毕业的那个六月,曼谷回国的飞机晚点了。
抵达萧山,已是深夜一点。
打开手机,一句“对不起”,允诺接我的男票食言了,他没来。
望着闺蜜笑着扑入接机的男朋友怀里,突然之间,我觉得有丢丢无助和难过。
她忧心忡忡地问我,他还来吗?
我微微仰头,嬉皮笑脸地漾起酒窝,“哎呀,已经到啦,去洗手间了。”
孤零零一人滞留在机场,拖着行李躲进洗手间,所有的伪装在那瞬间都崩溃了。
也许是疯了,我竟然给他发了消息,“在哪?”
“出差回来,刚到家。”
“我在机场,来接我吧。”
“疯了吗?”
嗯,非但疯了,我还破罐子破摔,“太晚了,打滴滴不安全,你要是不来接我,那我只能滞留机场了。”
我在逼他,理直气壮地逼他。
他回了两个字,“吗的。”
我知道,他妥协了,“在那里等我。”
他来地很快,颀长伟岸的身形,斜斜地倚在冷光熠熠的车旁。
隔着不远的距离,心口微微一暖,放佛有什么东西被撞动了,别样安心。
我说:“阿里嘎多。”
他转了转腕表,内敛不失锋芒,“深夜两点多了,别和我说话。”真的很累
坐进副驾驶,车内音乐舒缓,缭绕着他身上淡淡的沐浴露清香。
我有点丧,目光涣散地望着车窗外的夜色,霓虹绚烂,蜿蜒流淌,却不是繁华绮丽到纸醉金迷。

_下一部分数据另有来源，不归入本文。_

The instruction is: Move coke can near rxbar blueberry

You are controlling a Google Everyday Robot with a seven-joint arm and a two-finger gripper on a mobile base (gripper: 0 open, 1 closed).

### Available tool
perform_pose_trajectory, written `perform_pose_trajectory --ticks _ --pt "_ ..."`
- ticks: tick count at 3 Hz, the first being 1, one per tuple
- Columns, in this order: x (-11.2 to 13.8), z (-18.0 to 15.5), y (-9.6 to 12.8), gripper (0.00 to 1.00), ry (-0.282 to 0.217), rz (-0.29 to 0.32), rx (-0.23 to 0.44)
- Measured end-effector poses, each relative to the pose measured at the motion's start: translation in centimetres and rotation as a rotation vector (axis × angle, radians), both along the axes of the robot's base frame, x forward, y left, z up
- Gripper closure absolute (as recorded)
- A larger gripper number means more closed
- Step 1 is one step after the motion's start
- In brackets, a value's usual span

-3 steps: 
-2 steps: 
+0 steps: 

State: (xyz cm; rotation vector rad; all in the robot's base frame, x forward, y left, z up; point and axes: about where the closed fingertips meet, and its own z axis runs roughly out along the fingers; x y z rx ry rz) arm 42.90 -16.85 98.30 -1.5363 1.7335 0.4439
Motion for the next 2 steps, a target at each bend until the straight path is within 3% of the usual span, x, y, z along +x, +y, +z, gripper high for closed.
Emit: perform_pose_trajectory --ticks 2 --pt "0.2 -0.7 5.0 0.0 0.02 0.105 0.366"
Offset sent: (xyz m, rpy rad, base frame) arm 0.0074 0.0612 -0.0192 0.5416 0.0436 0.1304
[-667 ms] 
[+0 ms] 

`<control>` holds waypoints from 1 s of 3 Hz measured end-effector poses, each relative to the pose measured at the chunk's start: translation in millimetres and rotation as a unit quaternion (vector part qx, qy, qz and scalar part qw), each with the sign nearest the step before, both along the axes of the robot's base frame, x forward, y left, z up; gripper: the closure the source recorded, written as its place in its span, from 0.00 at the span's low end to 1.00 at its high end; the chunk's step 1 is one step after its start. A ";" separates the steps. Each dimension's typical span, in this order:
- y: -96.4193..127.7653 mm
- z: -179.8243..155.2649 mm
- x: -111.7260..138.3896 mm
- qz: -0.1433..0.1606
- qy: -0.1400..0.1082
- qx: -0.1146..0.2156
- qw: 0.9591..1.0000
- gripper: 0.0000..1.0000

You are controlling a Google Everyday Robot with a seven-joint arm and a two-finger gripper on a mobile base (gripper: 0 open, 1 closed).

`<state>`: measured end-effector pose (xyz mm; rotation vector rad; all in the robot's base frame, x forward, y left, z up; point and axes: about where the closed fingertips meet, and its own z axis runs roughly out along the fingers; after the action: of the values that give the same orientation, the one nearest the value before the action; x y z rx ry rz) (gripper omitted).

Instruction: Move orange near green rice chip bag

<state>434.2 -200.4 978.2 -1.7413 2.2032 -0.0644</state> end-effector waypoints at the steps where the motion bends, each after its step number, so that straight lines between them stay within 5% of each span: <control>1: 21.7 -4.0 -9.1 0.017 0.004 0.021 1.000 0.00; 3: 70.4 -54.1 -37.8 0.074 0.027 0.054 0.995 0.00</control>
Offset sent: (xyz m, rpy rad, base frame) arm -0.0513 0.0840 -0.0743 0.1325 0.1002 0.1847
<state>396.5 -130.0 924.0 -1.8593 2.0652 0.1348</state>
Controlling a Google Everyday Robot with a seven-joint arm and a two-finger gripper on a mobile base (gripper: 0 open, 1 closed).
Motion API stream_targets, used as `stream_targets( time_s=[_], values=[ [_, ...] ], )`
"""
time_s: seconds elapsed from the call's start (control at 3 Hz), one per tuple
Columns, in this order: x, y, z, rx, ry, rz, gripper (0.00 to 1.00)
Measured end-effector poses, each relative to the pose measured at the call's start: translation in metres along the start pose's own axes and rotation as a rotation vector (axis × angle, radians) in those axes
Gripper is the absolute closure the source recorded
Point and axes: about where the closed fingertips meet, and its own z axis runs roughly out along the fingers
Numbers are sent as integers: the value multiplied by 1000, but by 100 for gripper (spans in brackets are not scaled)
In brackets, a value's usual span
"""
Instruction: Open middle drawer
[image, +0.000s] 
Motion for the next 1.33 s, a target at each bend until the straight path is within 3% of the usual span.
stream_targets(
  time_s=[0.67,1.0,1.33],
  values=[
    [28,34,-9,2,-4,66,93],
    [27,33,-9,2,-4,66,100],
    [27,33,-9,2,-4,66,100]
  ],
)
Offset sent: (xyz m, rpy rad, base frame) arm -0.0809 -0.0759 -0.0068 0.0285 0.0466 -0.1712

不经意间看了他一眼,他开车的时候眉峰微蹙,特别专注。
他突如其来地问了一句:“你男朋友呢?为什么不接你?”
我楞了一下,“你笑我?”
“不是,我在提醒你,什么样的男人不能要。”
一句话,鼻尖酸酸的,视线变地模糊,在朦胧的光晕中,依稀可以看见他的侧影,我说:“你什么都不懂,站着说话不腰疼。”
到了下沙,一路上遇到红灯,车子停停走走。
又是红灯,车子徐徐停下来。
他侧过身,望着我说:“你今晚很美。”
“你从来没有仔细看过我。”
“看过的,眼睛、睫毛、酒窝......”
那是我第一次见他笑。
那瞬,有些恍惚。
我望向窗外,有几缕碎发绒绒的,落在颈窝里。他伸手,替我捋了捋,“你会遇到温柔的人。”
一句话,心跳慢了半拍。
双眸氤氲着些许细碎的潋滟流光,回眸,静静地望着他。
暗夜的光泽落在他身上,淡淡的,仿佛一层墨汁晕染开。
我什么都没说,只是淡淡道:“绿灯了。”
“嗯。”
车子启动。
前面就是酒店了,几个大字闪烁着璀璨绚烂的光芒。
静谧无声的霓虹稀稀落落地投射而下,莫名觉得有些不真实。
他降下车窗,臂膀倨傲地担在上面,气质矜贵。
没有再看他,我侧过头靠在车窗边,感受着深夜的凉意。
微卷的长发顺着呼啸的风肆意扬起,有几缕发丝贴着脸颊。
那瞬,若是风情万种,就好了。
可我显然没有。
车子缓缓驶入停车场,停稳。
他问:“行李箱自己可以吗?”
“可以。”
“好。”他抚了抚疲惫的眉心,气质傲然地往车背一靠。
深夜三点。
我知道他很累了。
解了安全带,下车,绕到后备箱。
窝囊的是,行李箱我根本就抬不下来。
狮航免费托运行李额20kg,我是满满当当地装了40斤。
“靳先生……”
刚想喊他,他已经迈下笔直修长的腿。